Alif memperagakannya dengan menutup hidung.
"Benarkah?" aku terkejut.
Dia lantas mengangguk.
"Ya Allah..., teman-temanmu itu menyebalkan sekali. Kenapa mereka melakukan semua itu?"
"Katanya aku bau amis."
"Padahal aslinya?"
"Aku rasa tidak, Rein. Mereka mengataiku sambil canda."
"Alif." ujarku.
"Iya?"
"Kalau aku ada di sana dan sudah mengenalmu, akan kumarahi semua teman-temanmu itu."

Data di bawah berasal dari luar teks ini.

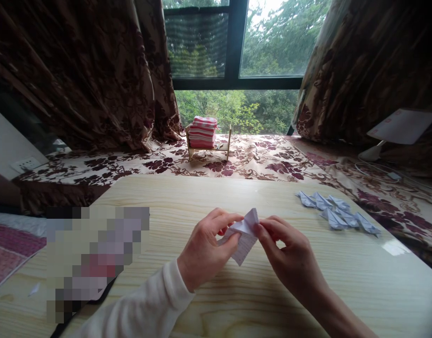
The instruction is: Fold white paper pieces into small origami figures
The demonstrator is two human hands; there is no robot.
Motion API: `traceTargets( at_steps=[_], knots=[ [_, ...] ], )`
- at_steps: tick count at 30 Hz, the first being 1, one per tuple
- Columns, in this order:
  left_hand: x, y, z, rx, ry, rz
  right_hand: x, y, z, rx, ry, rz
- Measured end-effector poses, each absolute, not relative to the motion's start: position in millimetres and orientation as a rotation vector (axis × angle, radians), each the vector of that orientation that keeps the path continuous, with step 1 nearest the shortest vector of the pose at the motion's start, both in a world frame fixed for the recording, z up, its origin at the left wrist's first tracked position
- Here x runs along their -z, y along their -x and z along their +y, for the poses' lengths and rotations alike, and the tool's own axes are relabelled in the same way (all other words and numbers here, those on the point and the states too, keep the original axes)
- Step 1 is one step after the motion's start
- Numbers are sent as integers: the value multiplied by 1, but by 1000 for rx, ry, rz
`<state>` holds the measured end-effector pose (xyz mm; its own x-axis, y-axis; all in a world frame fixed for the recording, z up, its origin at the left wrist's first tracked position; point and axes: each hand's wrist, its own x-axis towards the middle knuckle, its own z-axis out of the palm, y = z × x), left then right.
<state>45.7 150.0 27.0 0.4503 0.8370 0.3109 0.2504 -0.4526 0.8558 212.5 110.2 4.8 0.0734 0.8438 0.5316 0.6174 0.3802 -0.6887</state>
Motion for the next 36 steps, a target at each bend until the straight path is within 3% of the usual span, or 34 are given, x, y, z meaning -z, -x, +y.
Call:
traceTargets(
  at_steps=[11,23,36],
  knots=[
    [-18,-48,150,-1160,-1969,957,-10,-205,110,-766,1287,-1202],
    [-24,-49,148,-1205,-1837,1062,-2,-201,108,-1096,1160,-1186],
    [-26,-49,148,-1072,-1936,868,-1,-206,108,-1138,1072,-1199]
  ],
)
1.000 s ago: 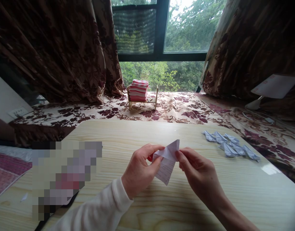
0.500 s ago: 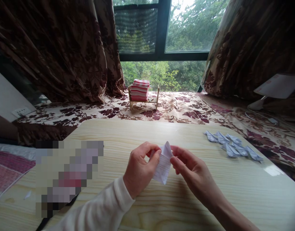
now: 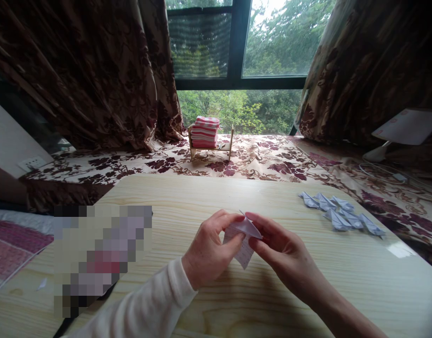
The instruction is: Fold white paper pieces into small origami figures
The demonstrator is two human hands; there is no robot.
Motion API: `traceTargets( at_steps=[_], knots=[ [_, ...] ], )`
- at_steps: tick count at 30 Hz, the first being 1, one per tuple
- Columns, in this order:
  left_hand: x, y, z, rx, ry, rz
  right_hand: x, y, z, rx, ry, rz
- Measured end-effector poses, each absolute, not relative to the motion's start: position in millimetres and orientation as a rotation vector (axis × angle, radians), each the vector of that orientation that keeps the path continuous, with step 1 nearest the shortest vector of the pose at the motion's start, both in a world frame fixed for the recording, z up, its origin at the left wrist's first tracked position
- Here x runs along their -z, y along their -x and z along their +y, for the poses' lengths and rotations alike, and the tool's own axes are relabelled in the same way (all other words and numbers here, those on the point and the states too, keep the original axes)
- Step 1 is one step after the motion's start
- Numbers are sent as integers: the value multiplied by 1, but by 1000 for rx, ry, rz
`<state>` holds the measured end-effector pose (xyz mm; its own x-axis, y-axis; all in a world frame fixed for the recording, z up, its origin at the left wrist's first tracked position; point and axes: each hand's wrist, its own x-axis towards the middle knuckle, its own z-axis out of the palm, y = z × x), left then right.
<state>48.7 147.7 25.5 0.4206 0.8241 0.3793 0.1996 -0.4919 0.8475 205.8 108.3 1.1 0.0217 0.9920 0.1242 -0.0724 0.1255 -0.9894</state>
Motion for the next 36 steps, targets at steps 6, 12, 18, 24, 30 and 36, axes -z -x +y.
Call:
traceTargets(
  at_steps=[6,12,18,24,30,36],
  knots=[
    [-26,-48,148,-1066,-1935,967,1,-207,107,-1057,1137,-1312],
    [-23,-45,150,-1146,-2000,1033,4,-205,108,-1035,1142,-1358],
    [-25,-45,155,-1067,-1433,995,2,-209,113,-1195,1074,-1326],
    [-25,-46,156,-1026,-1293,955,-6,-206,111,-1189,1106,-1226],
    [-22,-46,156,-994,-1376,1016,-7,-203,108,-1205,1133,-1235],
    [-19,-40,166,-834,-1393,968,-2,-210,109,-1204,1260,-1304]
  ],
)
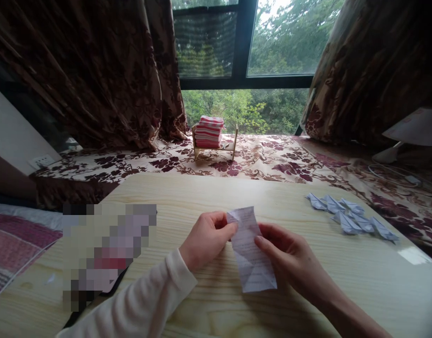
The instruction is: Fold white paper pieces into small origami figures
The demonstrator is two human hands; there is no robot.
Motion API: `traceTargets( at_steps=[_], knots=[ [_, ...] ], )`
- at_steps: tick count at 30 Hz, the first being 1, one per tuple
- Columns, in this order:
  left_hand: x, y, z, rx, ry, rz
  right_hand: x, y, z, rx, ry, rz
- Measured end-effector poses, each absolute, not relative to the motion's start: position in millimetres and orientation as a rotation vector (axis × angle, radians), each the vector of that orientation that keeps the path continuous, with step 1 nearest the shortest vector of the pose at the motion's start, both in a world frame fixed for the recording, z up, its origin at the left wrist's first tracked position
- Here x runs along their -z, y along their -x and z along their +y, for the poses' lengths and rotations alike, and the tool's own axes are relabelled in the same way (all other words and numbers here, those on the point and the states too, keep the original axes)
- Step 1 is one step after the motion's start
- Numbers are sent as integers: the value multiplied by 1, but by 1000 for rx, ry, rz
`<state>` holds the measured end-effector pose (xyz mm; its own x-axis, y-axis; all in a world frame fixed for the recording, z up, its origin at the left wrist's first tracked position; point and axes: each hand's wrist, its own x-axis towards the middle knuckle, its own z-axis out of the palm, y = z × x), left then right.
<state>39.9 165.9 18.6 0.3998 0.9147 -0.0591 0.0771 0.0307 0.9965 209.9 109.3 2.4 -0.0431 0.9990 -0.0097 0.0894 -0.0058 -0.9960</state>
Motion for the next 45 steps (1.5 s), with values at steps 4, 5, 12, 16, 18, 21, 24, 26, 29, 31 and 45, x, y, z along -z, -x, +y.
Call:
traceTargets(
  at_steps=[4,5,12,16,18,21,24,26,29,31,45],
  knots=[
    [-21,-39,166,-752,-1499,962,0,-214,113,-1080,1391,-1344],
    [-22,-39,165,-736,-1542,984,0,-214,114,-1024,1417,-1362],
    [-15,-42,162,-770,-1900,1191,2,-213,114,-755,1473,-1577],
    [-10,-43,162,-791,-2154,1268,6,-215,114,-657,1491,-1696],
    [-9,-44,162,-758,-2176,1256,9,-215,115,-599,1516,-1748],
    [-8,-44,161,-721,-2189,1255,12,-214,116,-530,1543,-1795],
    [-7,-45,161,-696,-2204,1271,15,-214,117,-496,1542,-1811],
    [-6,-46,161,-695,-2209,1291,17,-214,117,-486,1535,-1819],
    [-5,-46,160,-710,-2217,1318,17,-214,117,-469,1532,-1829],
    [-4,-45,160,-708,-2233,1323,18,-215,117,-456,1527,-1827],
    [0,-46,155,-713,-2274,1334,14,-211,114,-460,1506,-1888]
  ],
)
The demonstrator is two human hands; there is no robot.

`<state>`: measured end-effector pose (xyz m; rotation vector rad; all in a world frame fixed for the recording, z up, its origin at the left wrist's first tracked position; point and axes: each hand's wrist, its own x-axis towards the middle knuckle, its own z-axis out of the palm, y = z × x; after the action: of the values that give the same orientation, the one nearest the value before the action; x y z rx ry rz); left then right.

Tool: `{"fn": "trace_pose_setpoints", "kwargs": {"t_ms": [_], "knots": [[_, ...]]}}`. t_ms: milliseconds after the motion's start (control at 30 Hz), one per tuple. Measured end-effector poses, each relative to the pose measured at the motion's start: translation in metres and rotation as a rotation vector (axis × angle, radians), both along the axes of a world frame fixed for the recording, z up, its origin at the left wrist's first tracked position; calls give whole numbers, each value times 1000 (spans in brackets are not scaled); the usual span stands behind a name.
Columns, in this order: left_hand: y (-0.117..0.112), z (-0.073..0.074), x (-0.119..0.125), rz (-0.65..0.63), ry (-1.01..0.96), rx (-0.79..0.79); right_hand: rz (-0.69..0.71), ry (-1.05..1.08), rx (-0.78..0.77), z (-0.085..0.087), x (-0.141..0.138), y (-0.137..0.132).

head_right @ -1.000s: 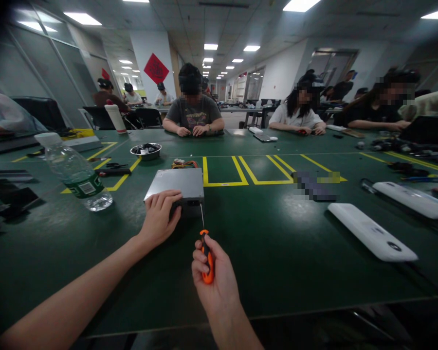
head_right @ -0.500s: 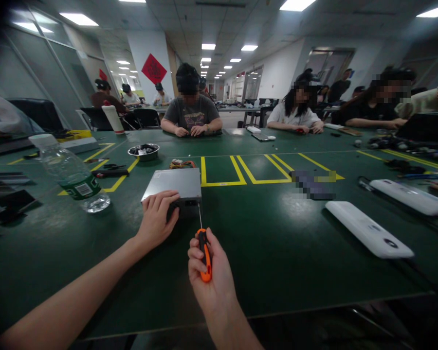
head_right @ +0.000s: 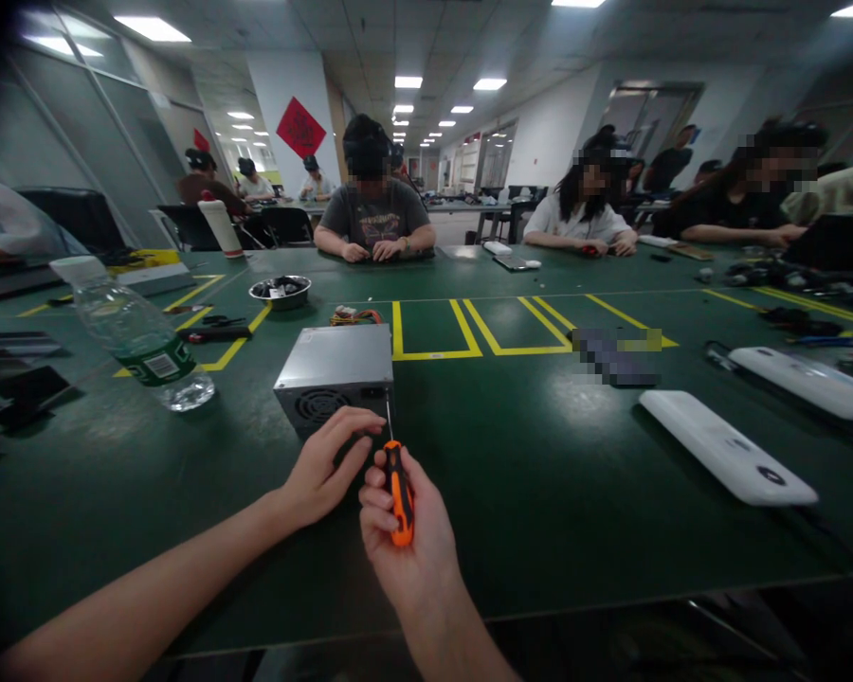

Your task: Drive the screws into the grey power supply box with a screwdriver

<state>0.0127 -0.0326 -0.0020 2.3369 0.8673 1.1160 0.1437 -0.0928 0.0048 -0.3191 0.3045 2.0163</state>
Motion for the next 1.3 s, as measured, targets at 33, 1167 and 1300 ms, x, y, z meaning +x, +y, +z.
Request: {"fn": "trace_pose_setpoints", "kwargs": {"t_ms": [33, 1167, 1300], "knots": [[-2, 1, 3, -64, -29, -144, 3, 4, -2, 0, 0, 1], [16, -1, -14, 98, 117, 264, -390, -2069, 2514, -3, 65, 22], [22, 0, -20, 210, 72, 298, -382, -2017, 2445, -9, 66, 28]]}}
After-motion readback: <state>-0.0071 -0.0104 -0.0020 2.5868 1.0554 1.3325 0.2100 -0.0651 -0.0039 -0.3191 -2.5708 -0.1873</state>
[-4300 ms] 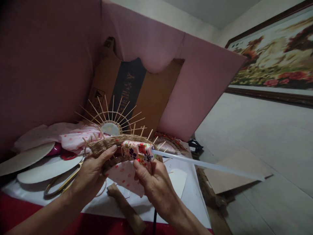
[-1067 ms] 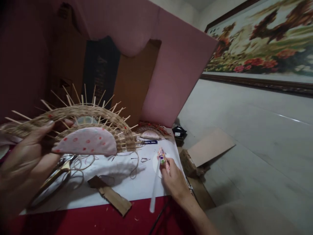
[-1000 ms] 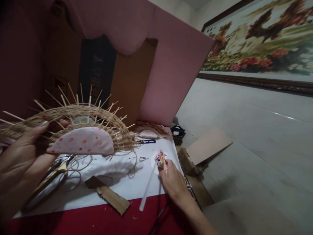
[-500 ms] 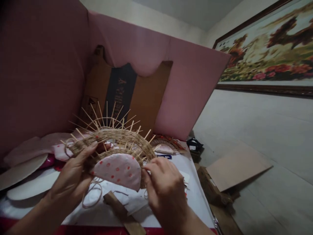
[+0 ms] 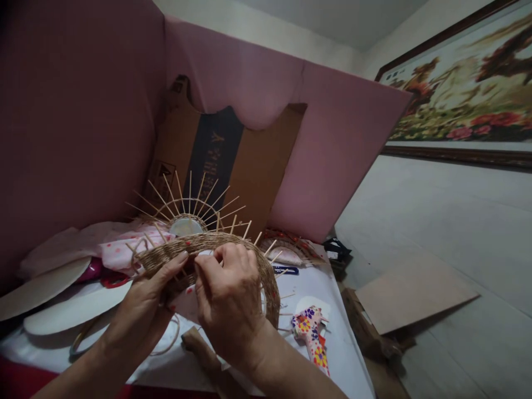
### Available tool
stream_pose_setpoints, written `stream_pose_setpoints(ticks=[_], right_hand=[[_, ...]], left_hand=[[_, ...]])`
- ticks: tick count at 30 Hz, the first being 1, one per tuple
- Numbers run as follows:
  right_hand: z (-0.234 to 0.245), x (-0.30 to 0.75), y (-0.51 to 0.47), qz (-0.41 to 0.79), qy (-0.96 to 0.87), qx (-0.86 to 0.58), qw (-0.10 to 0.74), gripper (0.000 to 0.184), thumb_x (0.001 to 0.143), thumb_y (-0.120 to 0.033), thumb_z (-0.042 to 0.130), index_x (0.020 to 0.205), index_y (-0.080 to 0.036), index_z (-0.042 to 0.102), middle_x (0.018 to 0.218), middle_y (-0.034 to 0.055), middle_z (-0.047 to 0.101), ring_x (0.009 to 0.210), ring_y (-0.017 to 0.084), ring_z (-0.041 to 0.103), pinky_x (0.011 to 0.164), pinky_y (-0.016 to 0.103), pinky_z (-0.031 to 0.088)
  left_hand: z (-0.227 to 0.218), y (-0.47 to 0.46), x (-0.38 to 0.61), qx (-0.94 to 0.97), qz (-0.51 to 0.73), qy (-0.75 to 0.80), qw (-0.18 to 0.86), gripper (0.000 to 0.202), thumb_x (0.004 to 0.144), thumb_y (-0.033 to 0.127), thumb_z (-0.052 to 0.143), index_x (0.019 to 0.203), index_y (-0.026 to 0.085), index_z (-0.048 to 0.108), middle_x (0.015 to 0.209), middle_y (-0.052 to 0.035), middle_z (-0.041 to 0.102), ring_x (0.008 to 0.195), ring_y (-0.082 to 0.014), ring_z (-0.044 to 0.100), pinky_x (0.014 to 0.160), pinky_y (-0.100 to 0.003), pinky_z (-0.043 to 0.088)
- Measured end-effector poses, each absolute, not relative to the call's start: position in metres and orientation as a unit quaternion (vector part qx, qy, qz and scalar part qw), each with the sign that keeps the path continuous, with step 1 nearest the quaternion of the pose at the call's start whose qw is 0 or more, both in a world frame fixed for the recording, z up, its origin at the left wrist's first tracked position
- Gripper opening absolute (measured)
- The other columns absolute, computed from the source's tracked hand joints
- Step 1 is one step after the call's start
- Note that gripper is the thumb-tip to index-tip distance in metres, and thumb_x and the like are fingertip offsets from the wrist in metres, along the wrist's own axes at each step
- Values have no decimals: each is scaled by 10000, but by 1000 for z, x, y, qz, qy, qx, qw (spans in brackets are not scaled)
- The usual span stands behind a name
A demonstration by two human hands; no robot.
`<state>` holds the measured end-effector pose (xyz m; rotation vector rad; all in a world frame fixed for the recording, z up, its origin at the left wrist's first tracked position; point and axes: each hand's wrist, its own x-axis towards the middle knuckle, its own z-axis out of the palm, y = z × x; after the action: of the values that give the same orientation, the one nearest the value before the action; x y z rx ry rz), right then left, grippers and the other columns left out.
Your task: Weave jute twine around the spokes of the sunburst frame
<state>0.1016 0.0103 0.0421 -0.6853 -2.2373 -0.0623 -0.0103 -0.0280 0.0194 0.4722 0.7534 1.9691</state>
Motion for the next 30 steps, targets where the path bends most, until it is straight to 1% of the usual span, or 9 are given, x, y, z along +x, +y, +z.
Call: stream_pose_setpoints(ticks=[4,7,15,18,22,26,30], right_hand=[[41,101,11,-18,-876,-268,401,193,887,-213,469,959,-193,648,850,56,536,814,202,452,727,361,358],[41,101,11,-14,-874,-274,402,199,890,-215,461,958,-195,647,851,59,540,818,205,456,733,363,365],[39,101,11,-13,-869,-277,410,197,897,-223,452,945,-200,641,860,61,547,828,204,466,743,362,374],[39,102,10,-10,-871,-274,408,188,891,-220,461,918,-190,645,853,63,549,818,203,465,734,360,372],[39,104,9,-13,-868,-259,424,173,877,-198,482,932,-187,646,851,58,557,816,198,470,737,356,369],[39,105,10,-20,-862,-252,439,175,877,-193,483,923,-184,651,841,59,561,806,193,478,734,353,374],[38,105,11,-25,-870,-253,423,196,867,-188,489,968,-183,657,844,64,558,808,199,477,731,361,380]], left_hand=[[17,-26,-11,196,806,300,471,165,745,163,691,909,151,690,876,-31,738,766,-142,680,674,-198,545],[15,-26,-12,202,803,300,473,158,743,174,695,899,152,700,884,-34,741,772,-141,682,688,-196,543],[17,-27,-10,214,789,308,486,237,664,179,755,895,143,721,882,-69,749,763,-184,697,674,-228,551],[15,-26,-10,208,796,305,479,193,674,174,748,863,148,723,855,-54,751,742,-167,696,668,-210,548],[14,-25,-10,185,807,292,478,179,664,159,757,840,154,723,825,-28,749,714,-138,689,668,-188,547],[16,-25,-11,172,806,296,483,168,667,161,755,828,138,712,794,-28,744,687,-131,680,636,-188,549],[15,-24,-11,163,804,301,485,183,662,145,753,839,127,708,808,-34,743,702,-136,680,641,-194,551]])
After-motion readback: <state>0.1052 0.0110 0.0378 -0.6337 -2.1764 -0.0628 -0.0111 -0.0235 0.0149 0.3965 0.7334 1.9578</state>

"Oh ya? Seperti apa coba?"
"Ini," aku berdiri lalu menyingsingkan lengan bajuku, "aku akan memukulnya dan mengatakan, 'buat apa kamu mengganggu temanku seperti itu? Apa kamu sudah sempurna, ha? Apa kamu pintar? Punya apa kalian ini hingga bisa-bisanya menghina Alif? Makan dari orang tua, jajan dari orang tua, semua masih dari orang tua tapi sikap sudah sok sok an seperti punya gedung lantai puluhan saja.'" aku mengambil kuda-kuda.
"Alif?"
"Hm?"
"Kalau misalnya dia balik mengataiku, akan kupasang jurus cubitan yang pastinya kujamin. Birunya akan bertahan lama sampai beberapa hari."